Equity it refers to conserving our natural resources so that the future generations will still be able
to use it (Abella, 2016).
The influence of humanity on the environment can be best understood if we consider the individual as a
dynamic source of change within his/her particular environment. There are theories that can explain how
the humanity address environmental problem. These theories offers ways to value care, conservation, and
preservation of nature and humanity.
Prudence is the capacity to direct and discipline one’s activities and behavior using reason. It is the
behavior that is cautious and, as much as possible, keeps away from any risks. Prudence is considered as
the first and most vital among the four cardinal virtues, which include justice, fortitude, and temperance.
According to Adam Smith’s The Theory of Moral Sentiments (1759), a truly righteous person embodies
the value of prudence since it controls one’s overindulgences and as such is vital for a certain society. As
St. Thomas Aquinas argued, prudence is not purely an individual virtue, but concerns the social
dimension too. It means that prudence favors not only the private good of a certain person, but also the
common good. Now, the question is: Is prudence applicable to the challenges that the various
environmental problems have brought? Well, aside from being an individual virtue, prudence is also
considered as an ecological virtue since it implies the acknowledgement of human finiteness, both moral
and physical. Human finiteness is indivisible from the physical environment, which means that we,
vulnerable beings, depend on a no less fragile and vulnerable natural world, the ultimate source of human
well-being and economic prosperity, Prudence can help us become wiser, more responsible in terms of
using our natural resources and, most importantly, become more appreciative of nature’s essential value.

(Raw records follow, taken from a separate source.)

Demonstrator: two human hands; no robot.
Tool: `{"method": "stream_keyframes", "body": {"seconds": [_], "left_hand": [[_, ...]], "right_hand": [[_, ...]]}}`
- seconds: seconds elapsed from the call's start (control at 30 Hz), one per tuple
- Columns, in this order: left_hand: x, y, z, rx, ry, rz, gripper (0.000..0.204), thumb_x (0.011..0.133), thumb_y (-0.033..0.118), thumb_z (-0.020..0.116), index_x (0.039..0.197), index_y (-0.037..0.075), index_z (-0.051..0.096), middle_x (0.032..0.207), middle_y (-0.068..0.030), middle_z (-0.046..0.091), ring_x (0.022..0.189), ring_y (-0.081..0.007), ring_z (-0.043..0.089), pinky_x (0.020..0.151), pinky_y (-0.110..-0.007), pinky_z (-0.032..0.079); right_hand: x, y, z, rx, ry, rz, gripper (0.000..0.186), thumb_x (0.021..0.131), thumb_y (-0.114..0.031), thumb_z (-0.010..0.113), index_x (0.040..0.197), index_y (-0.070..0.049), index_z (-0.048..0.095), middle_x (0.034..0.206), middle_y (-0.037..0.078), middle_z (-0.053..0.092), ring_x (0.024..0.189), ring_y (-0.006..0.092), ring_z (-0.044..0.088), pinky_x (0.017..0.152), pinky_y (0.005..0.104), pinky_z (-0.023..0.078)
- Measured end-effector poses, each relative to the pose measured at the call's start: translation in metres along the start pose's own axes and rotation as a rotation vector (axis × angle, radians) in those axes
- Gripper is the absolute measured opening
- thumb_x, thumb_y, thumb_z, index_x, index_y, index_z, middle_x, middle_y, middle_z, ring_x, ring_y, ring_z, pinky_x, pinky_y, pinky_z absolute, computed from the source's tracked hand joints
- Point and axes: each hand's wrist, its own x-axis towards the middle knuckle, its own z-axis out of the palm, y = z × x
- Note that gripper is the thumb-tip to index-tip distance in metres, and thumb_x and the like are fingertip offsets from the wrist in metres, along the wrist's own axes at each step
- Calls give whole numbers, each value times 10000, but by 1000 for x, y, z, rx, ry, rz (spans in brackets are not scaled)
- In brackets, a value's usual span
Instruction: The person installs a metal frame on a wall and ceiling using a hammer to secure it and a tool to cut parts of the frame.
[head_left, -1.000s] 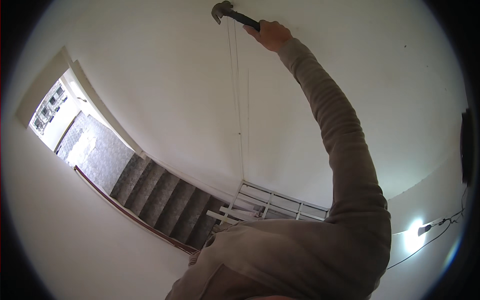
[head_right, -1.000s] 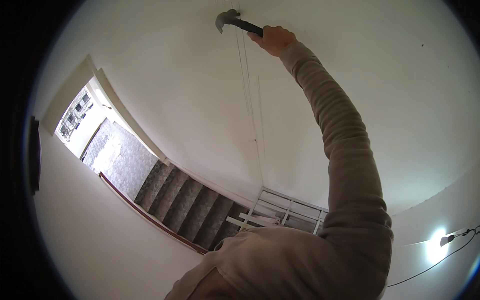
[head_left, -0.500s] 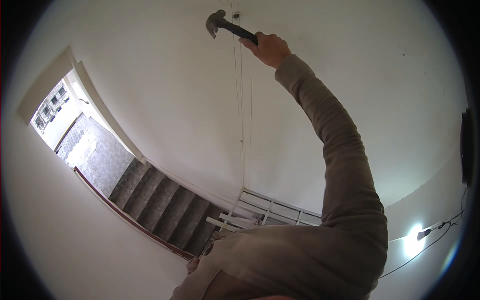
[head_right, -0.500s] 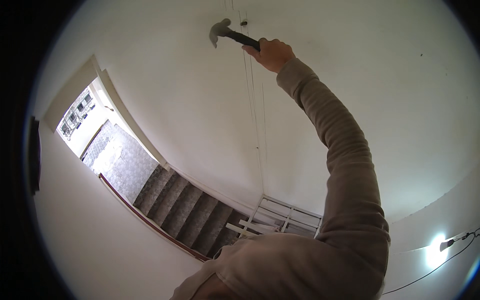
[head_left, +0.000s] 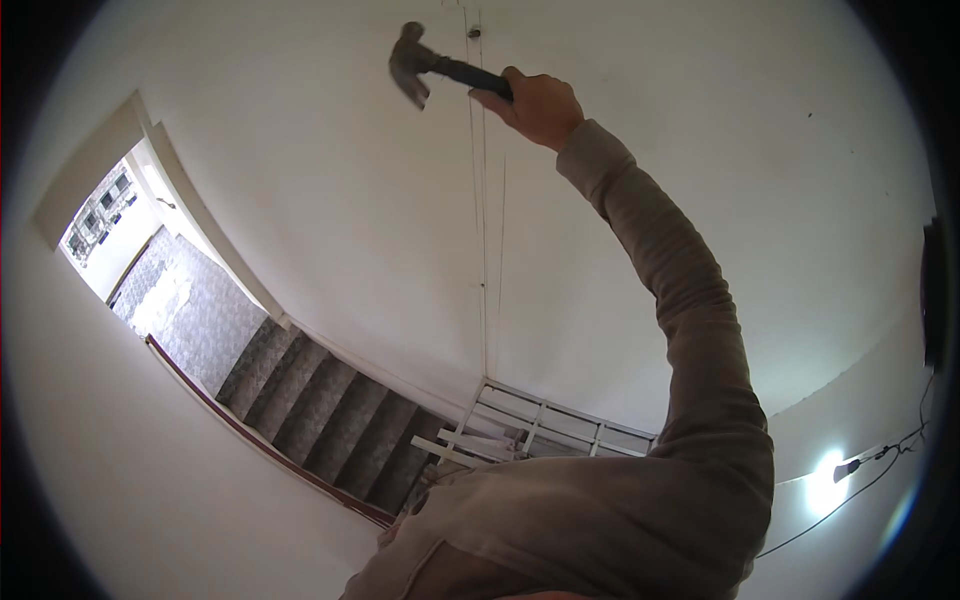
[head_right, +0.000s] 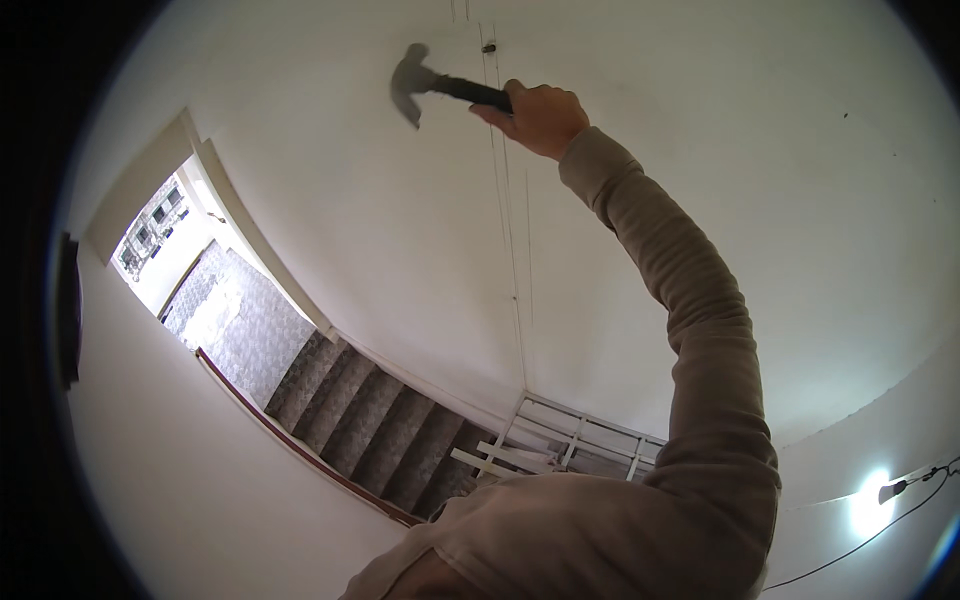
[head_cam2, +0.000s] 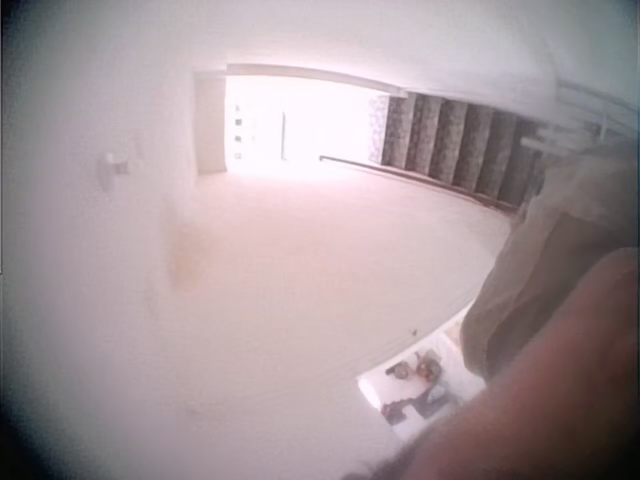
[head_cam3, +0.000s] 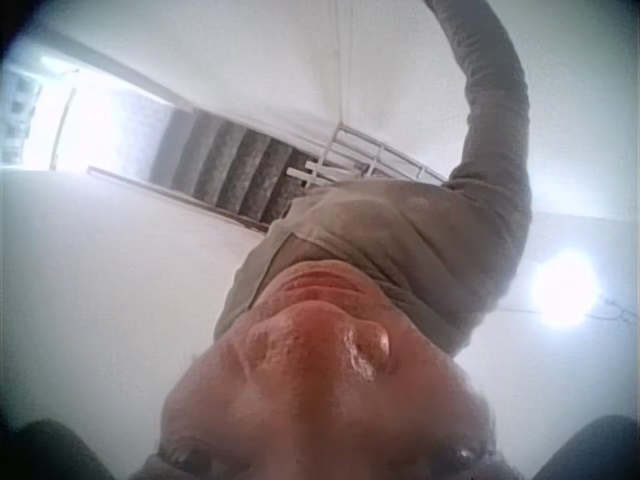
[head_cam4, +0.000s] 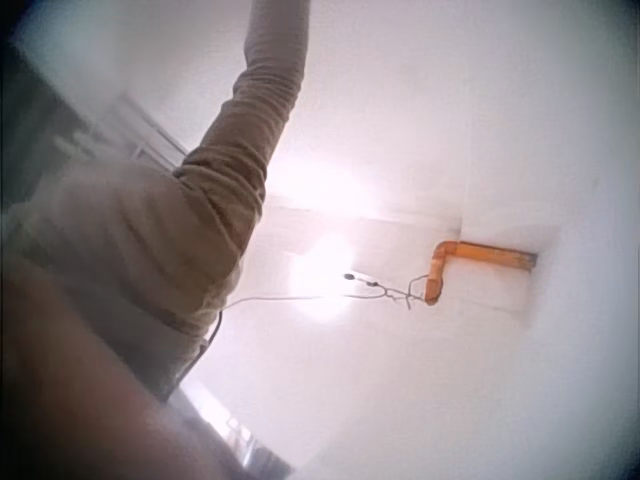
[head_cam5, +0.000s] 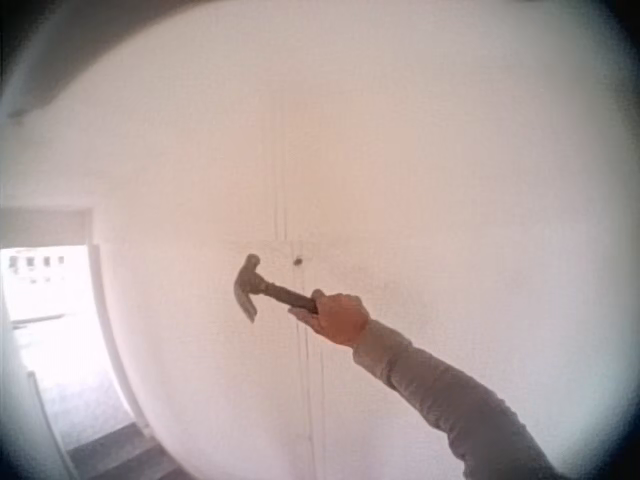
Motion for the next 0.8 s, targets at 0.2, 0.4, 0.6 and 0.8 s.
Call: {"method": "stream_keyframes", "body": {"seconds": [0.2, 0.4, 0.6, 0.8], "left_hand": [[2, -3, -1, 6, -20, 11, 309, 954, 106, 589, 1239, -13, 609, 1045, -191, 708, 893, -331, 706, 787, -464, 597], [-4, -1, -13, -13, 3, -18, 319, 960, 130, 586, 1249, -4, 606, 1054, -182, 704, 880, -326, 702, 761, -466, 584], [-4, -19, -14, -68, 36, -87, 338, 965, 165, 586, 1265, 11, 603, 1065, -168, 696, 853, -314, 695, 709, -466, 560], [-33, -45, -34, -120, 135, -184, 357, 969, 200, 585, 1281, 26, 599, 1077, -155, 688, 826, -301, 688, 658, -467, 536]], "right_hand": [[22, 39, 5, 74, -176, 196, 690, 943, -698, 478, 900, -37, 668, 625, 109, 643, 581, 302, 661, 584, 446, 552], [12, 16, 10, 73, 10, 91, 672, 934, -688, 507, 905, -36, 667, 635, 127, 651, 595, 309, 670, 589, 444, 544], [12, 27, 10, -54, 8, -68, 615, 912, -663, 567, 942, -55, 647, 624, 89, 653, 605, 300, 675, 596, 441, 545], [-1, 26, 13, 44, -102, 118, 677, 935, -680, 520, 917, -19, 664, 648, 133, 654, 604, 333, 672, 614, 451, 550]]}}
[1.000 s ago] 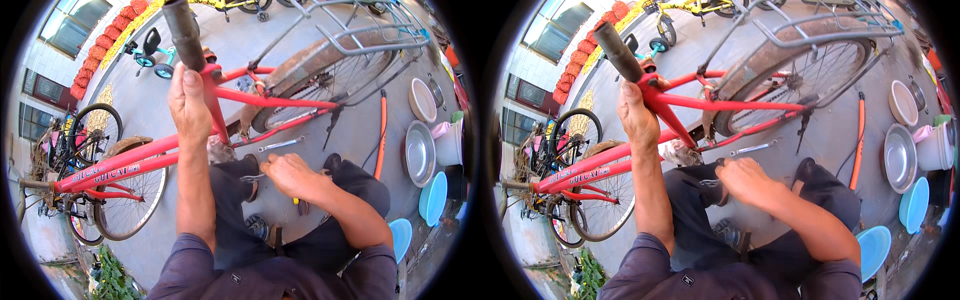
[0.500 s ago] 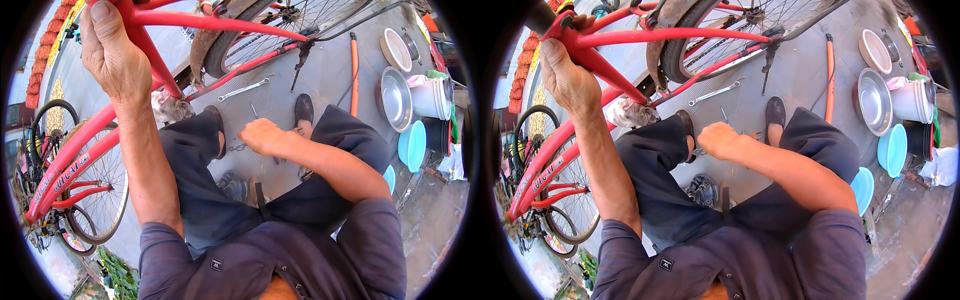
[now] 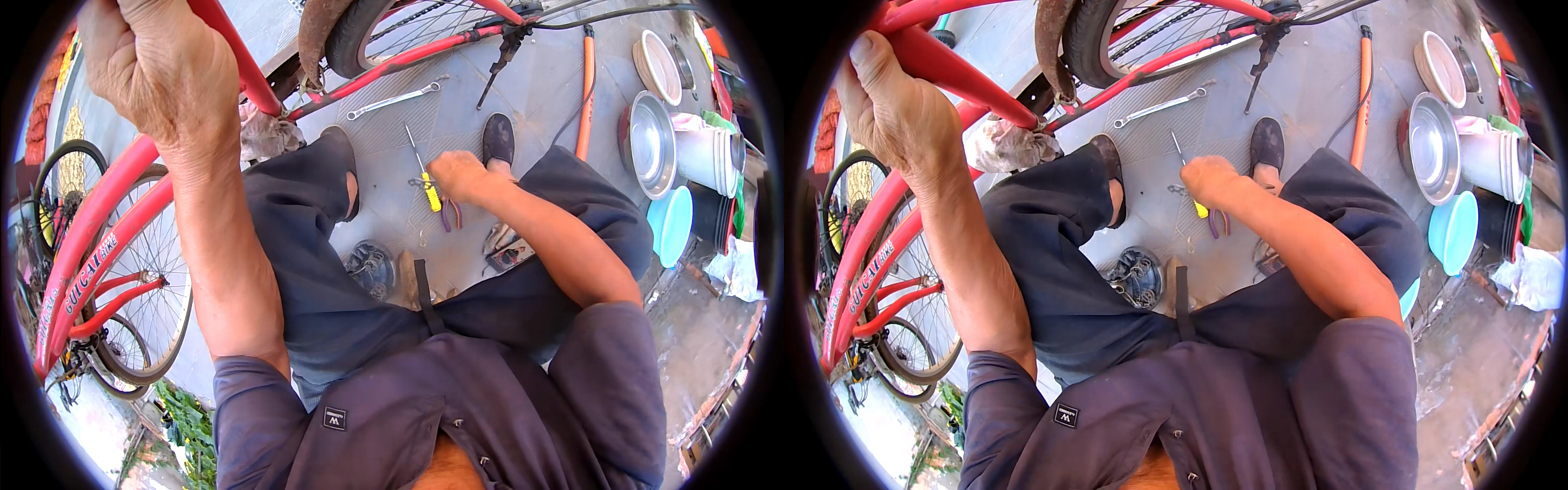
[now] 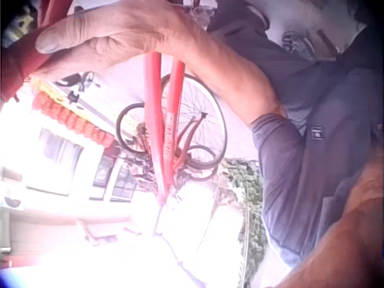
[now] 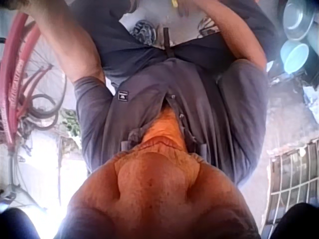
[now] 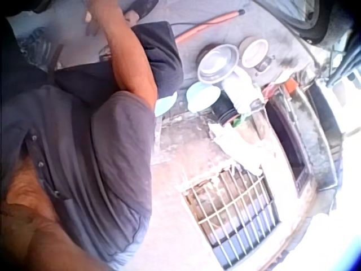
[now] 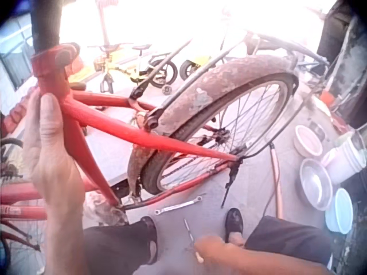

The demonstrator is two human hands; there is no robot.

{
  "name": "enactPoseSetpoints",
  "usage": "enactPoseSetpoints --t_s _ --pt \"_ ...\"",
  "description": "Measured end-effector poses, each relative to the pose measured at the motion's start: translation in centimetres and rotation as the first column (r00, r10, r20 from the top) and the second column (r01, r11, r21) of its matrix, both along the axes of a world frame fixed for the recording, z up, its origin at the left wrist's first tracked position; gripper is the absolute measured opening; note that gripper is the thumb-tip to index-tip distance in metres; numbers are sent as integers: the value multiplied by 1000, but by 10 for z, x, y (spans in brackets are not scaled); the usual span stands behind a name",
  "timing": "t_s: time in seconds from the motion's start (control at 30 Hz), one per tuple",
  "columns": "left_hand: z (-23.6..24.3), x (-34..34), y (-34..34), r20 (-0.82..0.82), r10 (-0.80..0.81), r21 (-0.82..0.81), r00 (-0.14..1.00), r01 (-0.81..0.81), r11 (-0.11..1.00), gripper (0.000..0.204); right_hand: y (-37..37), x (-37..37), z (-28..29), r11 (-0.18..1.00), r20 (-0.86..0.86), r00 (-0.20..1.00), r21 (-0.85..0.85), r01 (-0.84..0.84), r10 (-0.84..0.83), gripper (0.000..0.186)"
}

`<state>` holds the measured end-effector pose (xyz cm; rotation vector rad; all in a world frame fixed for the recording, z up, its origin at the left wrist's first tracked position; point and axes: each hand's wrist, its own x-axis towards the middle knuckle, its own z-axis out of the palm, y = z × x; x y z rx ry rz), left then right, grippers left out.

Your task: The person uses a wrench to tighten a bolt on the seat post of a red bicycle. After securing the seat post, the person picks up a bicycle pedal and wipes it with a cloth.

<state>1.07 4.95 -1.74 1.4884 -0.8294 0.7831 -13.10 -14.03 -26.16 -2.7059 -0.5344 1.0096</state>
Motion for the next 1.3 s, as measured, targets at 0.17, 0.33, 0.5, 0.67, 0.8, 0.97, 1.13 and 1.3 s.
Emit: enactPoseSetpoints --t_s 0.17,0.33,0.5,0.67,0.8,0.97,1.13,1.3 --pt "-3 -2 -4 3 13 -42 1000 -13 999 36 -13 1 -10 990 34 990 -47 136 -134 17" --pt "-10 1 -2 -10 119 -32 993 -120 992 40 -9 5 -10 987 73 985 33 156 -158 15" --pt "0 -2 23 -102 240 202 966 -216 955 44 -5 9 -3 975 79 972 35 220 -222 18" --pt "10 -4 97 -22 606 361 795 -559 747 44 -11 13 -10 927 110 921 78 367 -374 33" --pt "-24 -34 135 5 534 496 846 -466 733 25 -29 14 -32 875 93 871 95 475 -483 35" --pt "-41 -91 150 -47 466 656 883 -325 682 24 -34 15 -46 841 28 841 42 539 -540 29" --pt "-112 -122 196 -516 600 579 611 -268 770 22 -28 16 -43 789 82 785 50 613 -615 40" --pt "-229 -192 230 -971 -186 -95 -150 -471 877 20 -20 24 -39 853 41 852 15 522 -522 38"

On the other hand, frugality is the quality of being thrifty. It is the careful supervision of one's resources.
Frugality, aside from prudence, is another fundamental value that can help us develop a sense of right and
wrong and attain whatever we want in life. Moreover, it is a virtue that can guide us in making choices in
life and receiving the most value out of those decisions. Commonly, when we talk about frugality, we are
talking about the cautious management of material resources, especially money. A frugal person always
invests time to think carefully just to save a lot of money and, therefore, uses far less money compare to
an affluent person. However, frugality can be used in a wider way to practically everything in our lives. It
can be considered as one of the most important parts when it comes to carrying on our responsibilities to
our community and the world. Now, the question is: How can frugality help in solving environmental
problems? Well, one of the main benefits of being a frugal person is that it is environmentally friendly.
When someone is being frugal in using natural resources like electricity and water, this person is putting
lesser damage on our natural environment. Furthermore, a frugal person usually lives out the idea of
"reduce, reuse, recycle" just to minimize expenses. Yet, this same idea also minimizes overall
environmental impact. Frugality, just like prudence, plays a big role in protecting our environment. It
finds a great deal of value in lessening one's use of natural resources and, at the same time, getting as
much value as possible out of the resources that we are using.